The loss of a Loved One

Finding A Therapist

When a child dies, not just any therapist will understand the complexities and challenges of grieving family members. It is critical to find a mental health professional who specializes in thanatology, or death issues.

Even the best mental health professional cannot take away the stinging pain of a child's death. An effective grief-trained therapist will walk with you, help you connect with your feelings, and help you discover ways to cope with the overwhelming sense of loss.

If you are not comfortable with the therapist, find another. Sometimes, clergy are helpful in a counseling role, however, for most, it also helps to have a secular vantage point in addition to their faith counseling.

Why is therapy necessary? Organizations like the MISS Foundation are here to provide a support network for you and your family. However, we are not a therapy-oriented group.

Many people seek counseling and therapy to help them balance their ongoing lives with the chaos of emotions after a child has died. Combining therapy with support groups, either online or in person, are very effective techniques to help your family.

Therapy can also address past events that negatively affect your daily functioning and further add to the trauma of your child's death.

Therapy should be a safe place in which to talk about your issues and generate some useful ideas in dealing with the immense sorrow and trauma you face after your child's death but it can also help to heal old wounds, likely to resurface during times of crisis.

Client Rights:

* You have every right to expect your therapist to display respect for you and to convey this respect by keeping appointments as scheduled, by contacting you if scheduling changes are necessary, and by giving her/his complete attention to you during therapy sessions.

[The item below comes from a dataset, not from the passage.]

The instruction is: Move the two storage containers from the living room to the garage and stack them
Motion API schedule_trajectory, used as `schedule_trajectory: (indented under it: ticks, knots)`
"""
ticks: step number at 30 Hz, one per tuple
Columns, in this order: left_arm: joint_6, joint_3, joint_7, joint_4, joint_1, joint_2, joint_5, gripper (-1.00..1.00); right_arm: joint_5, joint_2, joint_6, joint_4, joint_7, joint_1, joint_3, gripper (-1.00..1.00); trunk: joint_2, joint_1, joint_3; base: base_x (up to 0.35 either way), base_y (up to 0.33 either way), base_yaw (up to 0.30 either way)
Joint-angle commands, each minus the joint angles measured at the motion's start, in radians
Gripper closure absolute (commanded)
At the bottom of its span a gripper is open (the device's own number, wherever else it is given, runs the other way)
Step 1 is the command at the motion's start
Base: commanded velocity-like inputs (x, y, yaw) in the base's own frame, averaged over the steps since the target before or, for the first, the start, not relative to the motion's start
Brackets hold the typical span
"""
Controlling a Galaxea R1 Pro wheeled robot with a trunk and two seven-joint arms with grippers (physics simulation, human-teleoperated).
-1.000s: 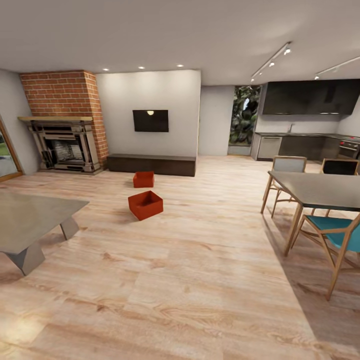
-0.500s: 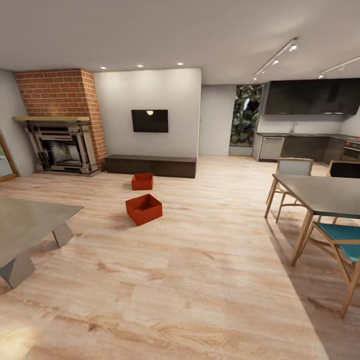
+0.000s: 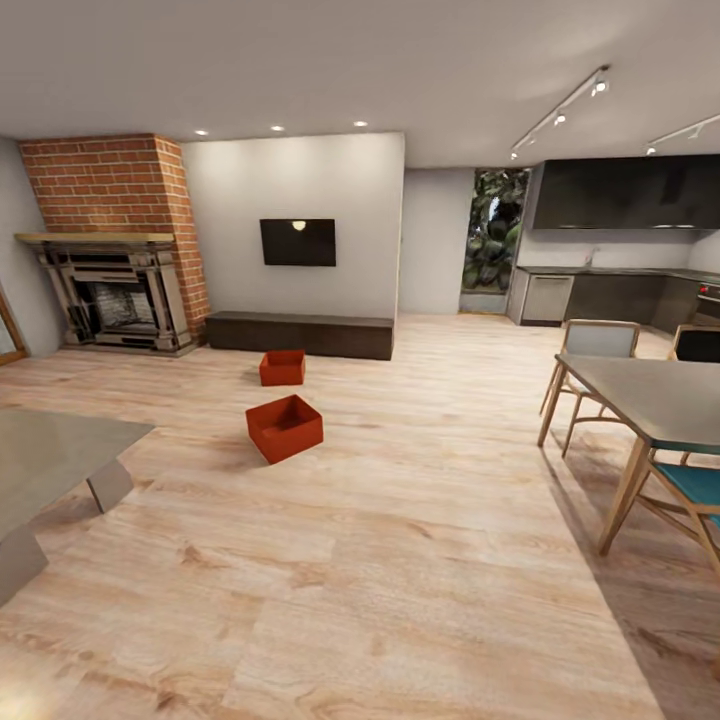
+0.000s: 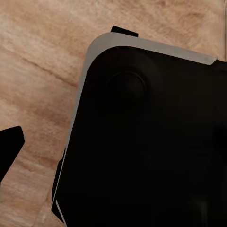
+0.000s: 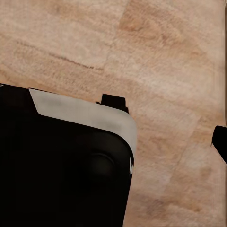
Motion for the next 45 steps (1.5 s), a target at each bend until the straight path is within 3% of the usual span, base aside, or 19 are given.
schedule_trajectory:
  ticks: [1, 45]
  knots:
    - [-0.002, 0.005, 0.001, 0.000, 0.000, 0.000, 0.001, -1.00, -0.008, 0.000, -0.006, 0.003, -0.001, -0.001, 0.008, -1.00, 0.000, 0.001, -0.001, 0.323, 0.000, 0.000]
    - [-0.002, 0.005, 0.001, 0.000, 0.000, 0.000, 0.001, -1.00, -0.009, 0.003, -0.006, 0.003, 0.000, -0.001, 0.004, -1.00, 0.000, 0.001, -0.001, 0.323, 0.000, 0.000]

* At any point during therapy, you are encouraged to ask questions regarding your therapist's qualifications, training, experience, specialization areas and limitations, and personal values. You will receive thoughtful and respectful answers.

* Since your needs are primary to your treatment, you are encouraged to negotiate therapeutic goals, and renegotiate them whenever you wish. You are further encouraged to ask questions regarding the therapy process, specific treatment methods, therapy fees, methods of payment, estimated length of treatment, office policy and practices, and diagnosis.

* You may refuse any intervention or treatment strategy suggested by your therapist and you may refuse to answer any questions.

* Within the limits of published ethical standards and the law, information you reveal to your therapist will be maintained as confidential and will not be communicated to another person or agency without your written permission. The rare legal limits to confidentiality will be clearly described at your intake session, and you may discuss any aspect of your treatment with others, including consulting with another therapist.

* Your therapist adheres to the American Psychological Association and your State Board of Psychology Ethical Standards for Psychologists. If you have a doubt or grievance regarding your therapist's conduct, you may solicit assistance from these organizations. Under no circumstances are "dual relationships" permitted between therapist and patient, especially including business, social, romantic, or sexual contact of any kind.

* You can expect to meet with an individual who has been through many years of academic and professional training. You can and should expect your therapist to listen, truly listen.

An effective therapist will ask you some questions about your background and life experiences as well as personal beliefs, mores, and values.

Most sessions are once per week for about 50 minutes. Due to the traumatic nature of child death, the visits may be more frequent depending on familial and community support available to you. Therapists styles will vary from person to person.

* It is never too late to seek therapy. Whether it is a child's death that occurred 10 or 30 years ago, or some other very traumatic event, it is never too late to seek help. Old wounds open easily and at times, therapy is the only way to help yourself deal with those wounds. Pain from the past can interfere with decisions, patterns of behavior, self-esteem, and many other aspects of your life. Please seek help.

* Bereaved children should see a good therapist at least three times. It is very difficult to understand the way children grieve. Often, they are overlooked in the grief journey. While it may seem that they are doing "okay" and they may not be expressing strong emotions, we recommend at least three therapy sessions to assess a child's true emotional and mental state after such a traumatic event. Often, family members are not trained to recognized children's grief responses. It is very important that children have a safe place to share and discuss their feelings. Take care of their grief issues now so that they can grow up to be emotionally healthy adults.